ASSIGNMENT: Beginning with the line that contains "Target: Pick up" in the material below, print each line exactly until the line that contains "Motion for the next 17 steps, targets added" has been printed, then stop.

Start of SUPPLIED ENTRIES

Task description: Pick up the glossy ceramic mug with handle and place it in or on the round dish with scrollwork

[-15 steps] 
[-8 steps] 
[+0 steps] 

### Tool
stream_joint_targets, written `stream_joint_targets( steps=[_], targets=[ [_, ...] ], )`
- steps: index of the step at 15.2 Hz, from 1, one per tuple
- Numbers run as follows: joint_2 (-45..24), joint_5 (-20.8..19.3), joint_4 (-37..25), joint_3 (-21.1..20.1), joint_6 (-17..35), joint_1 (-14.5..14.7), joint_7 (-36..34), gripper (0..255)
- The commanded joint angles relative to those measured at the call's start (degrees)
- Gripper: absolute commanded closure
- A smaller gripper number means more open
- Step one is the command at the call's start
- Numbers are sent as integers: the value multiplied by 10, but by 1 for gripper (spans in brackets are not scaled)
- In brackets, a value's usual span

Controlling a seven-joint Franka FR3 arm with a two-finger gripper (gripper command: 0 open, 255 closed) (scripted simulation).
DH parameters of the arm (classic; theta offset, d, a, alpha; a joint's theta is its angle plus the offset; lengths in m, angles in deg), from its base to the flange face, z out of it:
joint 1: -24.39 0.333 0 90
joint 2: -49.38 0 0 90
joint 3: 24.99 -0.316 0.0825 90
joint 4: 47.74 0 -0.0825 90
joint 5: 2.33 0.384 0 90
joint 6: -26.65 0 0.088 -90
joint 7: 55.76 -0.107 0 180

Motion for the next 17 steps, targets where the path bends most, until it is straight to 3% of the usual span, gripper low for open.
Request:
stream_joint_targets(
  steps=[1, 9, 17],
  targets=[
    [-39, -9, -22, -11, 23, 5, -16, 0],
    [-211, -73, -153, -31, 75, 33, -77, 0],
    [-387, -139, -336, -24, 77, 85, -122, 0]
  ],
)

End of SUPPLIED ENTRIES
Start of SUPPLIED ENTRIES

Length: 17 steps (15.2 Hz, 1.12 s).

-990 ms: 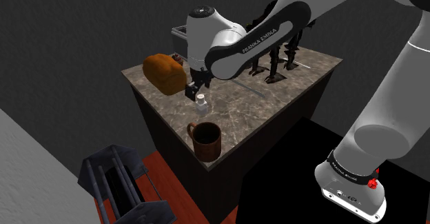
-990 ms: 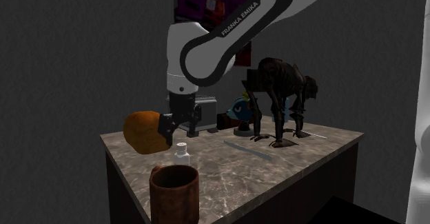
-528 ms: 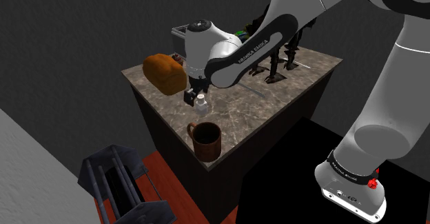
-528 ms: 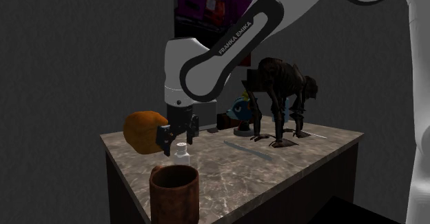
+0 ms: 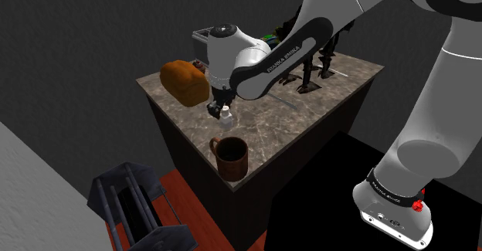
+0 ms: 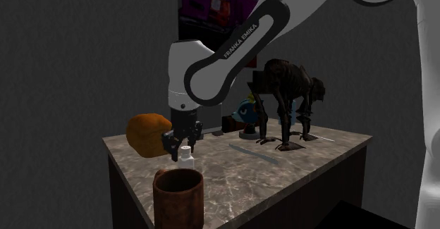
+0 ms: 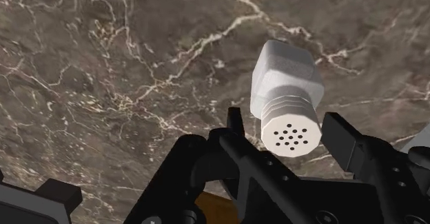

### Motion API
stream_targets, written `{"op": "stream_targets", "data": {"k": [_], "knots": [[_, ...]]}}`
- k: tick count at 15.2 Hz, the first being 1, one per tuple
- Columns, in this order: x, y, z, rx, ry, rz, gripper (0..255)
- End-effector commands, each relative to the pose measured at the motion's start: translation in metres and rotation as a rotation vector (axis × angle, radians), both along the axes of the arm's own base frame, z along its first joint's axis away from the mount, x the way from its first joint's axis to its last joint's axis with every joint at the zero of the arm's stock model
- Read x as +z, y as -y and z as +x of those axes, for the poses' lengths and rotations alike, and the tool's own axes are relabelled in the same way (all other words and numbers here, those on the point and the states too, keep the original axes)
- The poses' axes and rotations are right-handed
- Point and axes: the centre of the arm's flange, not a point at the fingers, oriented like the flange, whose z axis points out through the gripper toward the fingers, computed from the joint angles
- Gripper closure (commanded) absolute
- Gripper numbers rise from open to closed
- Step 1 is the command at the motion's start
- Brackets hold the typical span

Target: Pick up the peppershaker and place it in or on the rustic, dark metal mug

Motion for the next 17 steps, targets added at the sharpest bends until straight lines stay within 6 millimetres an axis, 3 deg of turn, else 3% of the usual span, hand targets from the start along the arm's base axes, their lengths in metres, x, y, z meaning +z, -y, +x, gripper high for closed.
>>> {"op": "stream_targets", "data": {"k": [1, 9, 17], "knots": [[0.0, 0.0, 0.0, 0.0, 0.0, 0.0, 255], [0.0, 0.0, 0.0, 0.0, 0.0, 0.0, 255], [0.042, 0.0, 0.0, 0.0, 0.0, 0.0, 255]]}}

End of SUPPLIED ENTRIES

OUTPUT OF THE EXERCISE:
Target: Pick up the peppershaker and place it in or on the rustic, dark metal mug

Motion for the next 17 steps, targets added at the sharpest bends until straight lines stay within 6 millimetres an axis, 3 deg of turn, else 3% of the usual span, hand targets from the start along the arm's base axes, their lengths in metres, x, y, z meaning +z, -y, +x, gripper high for closed.

This exercise requires no further response.